Anyone with an internet connection can now engage in day-to-day banking activities, trading and investment in the stock market, widen e-commerce platforms, make online payments, exchange currency online, undertake equity funding, and more. Similarly, new players are now experimenting in different areas of financial activity such as banking, payments, peer-to-peer lending, wealth management, and more.
FinTech itself is at the cusp of the renovation as if there was a need. That flux of change is coming from the headwinds of Blockchain swinging its wings. Its stagnant style of doing business is apparent to all. What needs to be examined though, in this distinct phenomenon is the contribution of Blockchain which has enhanced this progressive revolution.
Table of Contents
•Why use Blockchain for Fintech?
•How is it currently managed?
•How big is the impact of Blockchain in FinTech?
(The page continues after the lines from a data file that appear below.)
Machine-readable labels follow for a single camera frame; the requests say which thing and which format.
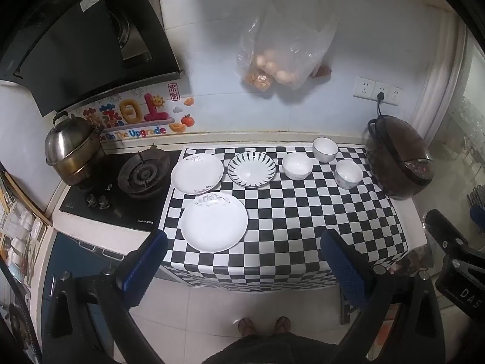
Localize black range hood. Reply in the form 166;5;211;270
1;0;182;115

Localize black white checkered mat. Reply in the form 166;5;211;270
160;146;409;292

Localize black rimmed white bowl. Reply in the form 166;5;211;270
313;137;339;163

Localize white wall socket strip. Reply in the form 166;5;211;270
353;76;404;106

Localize stainless steel steamer pot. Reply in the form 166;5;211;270
44;111;104;187

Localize blue patterned white bowl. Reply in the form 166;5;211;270
334;160;363;190

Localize large white plate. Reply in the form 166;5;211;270
179;192;248;253

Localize white floral plate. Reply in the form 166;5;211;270
171;154;224;196

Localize blue kitchen cabinet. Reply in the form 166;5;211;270
40;232;124;342

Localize person's feet in slippers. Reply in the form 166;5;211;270
237;316;292;337

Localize plastic bag of eggs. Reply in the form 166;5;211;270
236;0;338;91

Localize black gas stove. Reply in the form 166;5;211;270
60;146;181;233

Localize dark brown rice cooker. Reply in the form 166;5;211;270
366;115;434;200

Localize blue leaf pattern plate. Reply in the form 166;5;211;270
227;151;276;188

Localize colourful wall sticker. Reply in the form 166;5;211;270
72;81;196;142

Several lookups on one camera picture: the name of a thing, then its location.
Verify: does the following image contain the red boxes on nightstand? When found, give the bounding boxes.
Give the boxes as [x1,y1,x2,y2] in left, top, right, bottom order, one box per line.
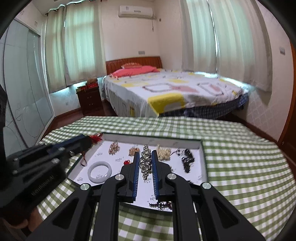
[76,78,98,92]

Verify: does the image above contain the black cord pendant necklace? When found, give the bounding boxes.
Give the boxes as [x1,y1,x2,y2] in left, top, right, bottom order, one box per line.
[173,148,195,174]

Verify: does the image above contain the pink pillow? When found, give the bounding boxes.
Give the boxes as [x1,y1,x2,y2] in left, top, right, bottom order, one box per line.
[109,65,160,78]

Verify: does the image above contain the wooden room door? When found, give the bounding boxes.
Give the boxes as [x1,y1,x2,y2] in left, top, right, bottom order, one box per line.
[277,41,296,158]

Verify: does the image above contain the left white curtain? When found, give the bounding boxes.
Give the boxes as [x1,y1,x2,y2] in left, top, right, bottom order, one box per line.
[45,1,106,93]

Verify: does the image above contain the white pearl necklace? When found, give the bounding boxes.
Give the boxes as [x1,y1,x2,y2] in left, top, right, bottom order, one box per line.
[155,144,172,161]

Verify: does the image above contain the bed with patterned sheet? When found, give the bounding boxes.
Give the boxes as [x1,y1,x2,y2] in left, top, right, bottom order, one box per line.
[102,69,249,119]

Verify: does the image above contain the rose gold chain bracelet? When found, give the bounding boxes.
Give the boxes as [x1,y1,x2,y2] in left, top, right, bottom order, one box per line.
[108,141,121,156]

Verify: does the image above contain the white jade bangle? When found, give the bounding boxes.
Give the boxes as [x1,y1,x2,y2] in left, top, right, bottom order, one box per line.
[87,161,112,184]

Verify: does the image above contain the gold chain necklace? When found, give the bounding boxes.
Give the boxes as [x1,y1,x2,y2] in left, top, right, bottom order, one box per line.
[128,145,141,157]

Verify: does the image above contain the dark green jewelry tray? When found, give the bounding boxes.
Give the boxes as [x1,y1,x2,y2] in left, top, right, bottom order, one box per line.
[68,133,208,212]

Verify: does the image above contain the dark wooden nightstand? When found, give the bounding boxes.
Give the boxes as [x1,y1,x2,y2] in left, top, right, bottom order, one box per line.
[76,86,104,116]

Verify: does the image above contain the gold pendant red knot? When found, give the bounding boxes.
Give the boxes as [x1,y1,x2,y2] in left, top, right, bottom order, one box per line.
[80,133,103,167]

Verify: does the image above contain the person's left hand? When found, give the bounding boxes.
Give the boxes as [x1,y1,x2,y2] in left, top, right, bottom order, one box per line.
[1,207,43,232]

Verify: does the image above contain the orange patterned pillow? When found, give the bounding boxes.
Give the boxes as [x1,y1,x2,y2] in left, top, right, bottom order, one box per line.
[121,62,142,69]

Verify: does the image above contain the wooden headboard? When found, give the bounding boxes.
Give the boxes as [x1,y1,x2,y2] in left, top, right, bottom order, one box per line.
[106,56,163,75]

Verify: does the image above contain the frosted glass wardrobe door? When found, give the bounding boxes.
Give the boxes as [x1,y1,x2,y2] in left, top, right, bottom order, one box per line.
[1,20,53,156]

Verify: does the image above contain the dark red bead bracelet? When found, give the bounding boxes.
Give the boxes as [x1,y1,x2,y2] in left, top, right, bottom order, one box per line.
[148,200,174,211]

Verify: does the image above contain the right white curtain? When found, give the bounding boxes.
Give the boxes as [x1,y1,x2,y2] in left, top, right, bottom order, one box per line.
[179,1,273,92]

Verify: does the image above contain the white curtain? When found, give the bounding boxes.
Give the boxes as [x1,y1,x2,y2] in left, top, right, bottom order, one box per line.
[45,1,106,93]
[179,1,273,92]

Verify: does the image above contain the white air conditioner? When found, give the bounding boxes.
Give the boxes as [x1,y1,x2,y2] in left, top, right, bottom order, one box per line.
[118,6,154,19]

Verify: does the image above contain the green checkered tablecloth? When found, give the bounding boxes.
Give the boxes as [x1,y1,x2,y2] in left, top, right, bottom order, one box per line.
[41,116,295,240]

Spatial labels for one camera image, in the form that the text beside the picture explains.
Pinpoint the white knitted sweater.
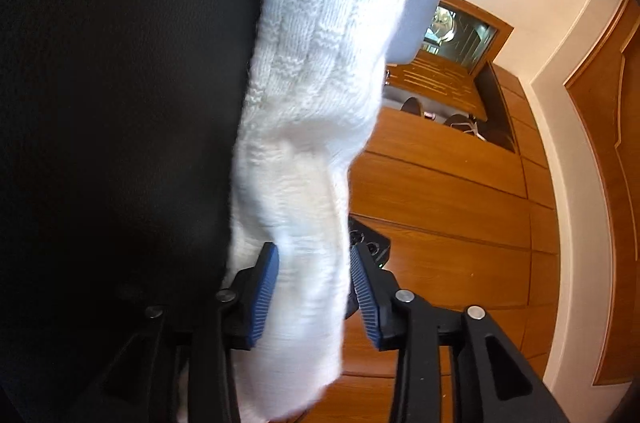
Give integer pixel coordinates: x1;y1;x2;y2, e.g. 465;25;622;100
227;0;405;422

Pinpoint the black power strip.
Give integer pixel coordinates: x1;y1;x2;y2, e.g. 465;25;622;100
348;216;392;267

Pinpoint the wooden wardrobe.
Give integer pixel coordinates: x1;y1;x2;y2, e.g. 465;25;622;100
294;0;561;423

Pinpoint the wooden door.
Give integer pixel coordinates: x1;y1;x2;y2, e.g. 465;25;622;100
565;0;639;385

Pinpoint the black leather bench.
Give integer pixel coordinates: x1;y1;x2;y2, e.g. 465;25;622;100
1;0;262;422

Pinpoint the grey wooden armchair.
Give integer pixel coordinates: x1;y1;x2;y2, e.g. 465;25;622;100
386;0;440;66

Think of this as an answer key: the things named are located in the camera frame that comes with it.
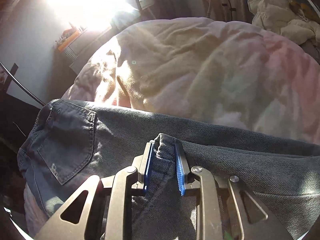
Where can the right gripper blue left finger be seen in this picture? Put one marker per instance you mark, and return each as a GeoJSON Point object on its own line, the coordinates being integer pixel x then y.
{"type": "Point", "coordinates": [101, 208]}

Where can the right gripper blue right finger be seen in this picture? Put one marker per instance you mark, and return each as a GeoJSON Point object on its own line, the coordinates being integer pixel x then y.
{"type": "Point", "coordinates": [225, 208]}

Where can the blue denim jeans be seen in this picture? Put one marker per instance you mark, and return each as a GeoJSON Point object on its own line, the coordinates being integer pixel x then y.
{"type": "Point", "coordinates": [72, 140]}

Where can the dark hanging clothes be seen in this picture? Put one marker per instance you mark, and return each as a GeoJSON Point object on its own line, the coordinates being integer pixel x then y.
{"type": "Point", "coordinates": [17, 119]}

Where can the pink white duvet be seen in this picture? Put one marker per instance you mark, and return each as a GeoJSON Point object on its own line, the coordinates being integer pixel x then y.
{"type": "Point", "coordinates": [228, 74]}

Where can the white desk with drawers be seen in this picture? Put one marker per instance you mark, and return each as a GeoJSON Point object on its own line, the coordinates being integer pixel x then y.
{"type": "Point", "coordinates": [77, 54]}

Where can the curved metal rack pole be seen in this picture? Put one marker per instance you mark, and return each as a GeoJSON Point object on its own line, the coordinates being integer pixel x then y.
{"type": "Point", "coordinates": [22, 86]}

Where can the orange tray with bottles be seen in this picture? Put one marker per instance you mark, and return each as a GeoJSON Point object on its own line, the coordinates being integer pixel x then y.
{"type": "Point", "coordinates": [67, 37]}

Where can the cream puffer jacket pile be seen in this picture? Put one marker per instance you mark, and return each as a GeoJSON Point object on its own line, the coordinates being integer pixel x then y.
{"type": "Point", "coordinates": [276, 16]}

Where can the mustard yellow garment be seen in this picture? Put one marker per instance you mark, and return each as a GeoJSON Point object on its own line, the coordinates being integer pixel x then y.
{"type": "Point", "coordinates": [301, 9]}

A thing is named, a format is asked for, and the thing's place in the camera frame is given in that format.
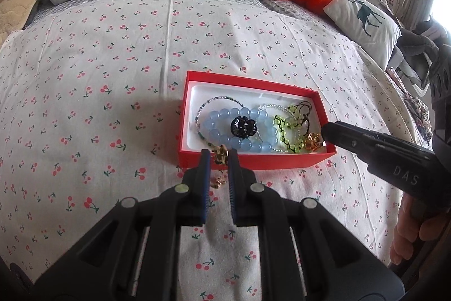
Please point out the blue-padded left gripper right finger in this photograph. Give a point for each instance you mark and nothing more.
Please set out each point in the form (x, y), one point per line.
(305, 252)

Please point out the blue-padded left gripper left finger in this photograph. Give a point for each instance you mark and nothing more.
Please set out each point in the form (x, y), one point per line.
(132, 252)

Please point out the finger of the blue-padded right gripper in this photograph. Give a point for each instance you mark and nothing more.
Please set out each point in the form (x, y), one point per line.
(349, 137)

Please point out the small gold stud earring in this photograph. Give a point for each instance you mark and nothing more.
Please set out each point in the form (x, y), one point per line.
(216, 183)

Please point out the person's right hand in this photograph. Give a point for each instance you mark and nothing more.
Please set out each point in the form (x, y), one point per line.
(408, 230)

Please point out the red cardboard box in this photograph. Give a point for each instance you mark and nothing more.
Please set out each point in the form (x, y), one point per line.
(271, 125)

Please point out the white deer print pillow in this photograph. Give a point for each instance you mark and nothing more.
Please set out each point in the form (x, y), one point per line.
(366, 25)

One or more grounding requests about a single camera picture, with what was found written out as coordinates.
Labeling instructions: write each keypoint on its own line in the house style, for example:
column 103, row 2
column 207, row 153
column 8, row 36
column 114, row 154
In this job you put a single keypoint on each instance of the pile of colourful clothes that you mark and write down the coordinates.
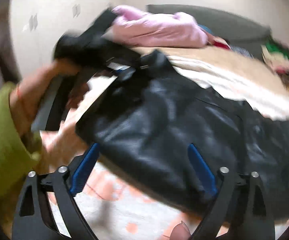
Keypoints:
column 276, row 57

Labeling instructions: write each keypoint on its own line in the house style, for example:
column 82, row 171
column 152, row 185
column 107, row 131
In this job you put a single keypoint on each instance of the dark grey headboard cushion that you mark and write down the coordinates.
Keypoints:
column 237, row 30

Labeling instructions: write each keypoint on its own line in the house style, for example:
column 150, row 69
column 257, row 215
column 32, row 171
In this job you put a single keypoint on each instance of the pink quilted comforter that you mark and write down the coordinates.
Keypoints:
column 137, row 28

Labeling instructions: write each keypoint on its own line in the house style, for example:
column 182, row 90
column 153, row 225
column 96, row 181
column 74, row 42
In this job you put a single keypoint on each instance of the black leather jacket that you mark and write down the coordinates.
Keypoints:
column 147, row 118

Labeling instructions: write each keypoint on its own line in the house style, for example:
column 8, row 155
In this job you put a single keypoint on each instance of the red cloth item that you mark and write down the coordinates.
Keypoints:
column 220, row 43

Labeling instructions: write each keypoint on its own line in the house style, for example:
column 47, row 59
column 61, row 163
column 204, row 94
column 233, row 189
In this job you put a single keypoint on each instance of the white drawer cabinet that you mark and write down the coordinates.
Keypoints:
column 36, row 26

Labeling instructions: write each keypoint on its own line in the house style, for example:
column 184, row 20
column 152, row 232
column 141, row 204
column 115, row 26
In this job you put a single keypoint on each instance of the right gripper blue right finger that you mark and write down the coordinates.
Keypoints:
column 240, row 208

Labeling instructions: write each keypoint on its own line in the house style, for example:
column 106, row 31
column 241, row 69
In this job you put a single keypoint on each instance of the green sleeve forearm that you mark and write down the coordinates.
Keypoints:
column 17, row 157

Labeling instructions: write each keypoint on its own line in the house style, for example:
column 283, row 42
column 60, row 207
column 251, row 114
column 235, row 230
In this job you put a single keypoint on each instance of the person's left hand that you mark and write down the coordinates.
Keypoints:
column 24, row 100

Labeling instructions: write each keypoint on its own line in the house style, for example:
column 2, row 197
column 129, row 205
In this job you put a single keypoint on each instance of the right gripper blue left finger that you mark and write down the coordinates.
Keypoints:
column 33, row 218

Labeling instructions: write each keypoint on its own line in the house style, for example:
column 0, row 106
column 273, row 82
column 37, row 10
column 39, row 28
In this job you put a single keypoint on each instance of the person's right hand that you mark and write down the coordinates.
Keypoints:
column 180, row 232

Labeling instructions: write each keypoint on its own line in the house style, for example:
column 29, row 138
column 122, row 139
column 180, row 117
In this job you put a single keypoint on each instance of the white pink patterned blanket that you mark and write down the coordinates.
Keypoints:
column 116, row 209
•Blockchain for Global Payments/Cross-Border Transfers
•Blockchain in Trading and Trade Finance
•Blockchain in e-KYC Utilities
•for Credit Scoring
•Conclusion (All in all)
Why use Blockchain for Fintech?
When we talk about FinTech, or technology for finance, we are going to touch a very delicate aspect. We are in 2020 and banks still demand people to send them a fax with their information, because regulators that are there are not catching up with the technology. So Blockchain for FinTech is a very powerful tool. But until the regulators don’t allow it to be deployed in full, recognizing digital signature, recognizing a contract, a time stamp by blocks in a blockchain is going to be hard.
How is it currently managed?
Let’s understand this with an example - payment with a credit card. Before the payment with a credit card arrives in our bank account, there are 12 companies with 12 databases. They bring the data one to the other before it arrives to the bank account. With the blockchain, it’s up in a single transaction. So in many cases for remittance and for rebalancing accounts, even between branches of a single bank, a blockchain solution allows to remove error in transaction. There are banks that have branches in different time zones. At the end of the month, one time zone branch writes the transaction in the previous month, the headquarters writes the transaction in the next month. And when the month goes to level, it creates a lot of confusion. The accounting system based on blockchain technology will guarantee that all is aligned perfectly.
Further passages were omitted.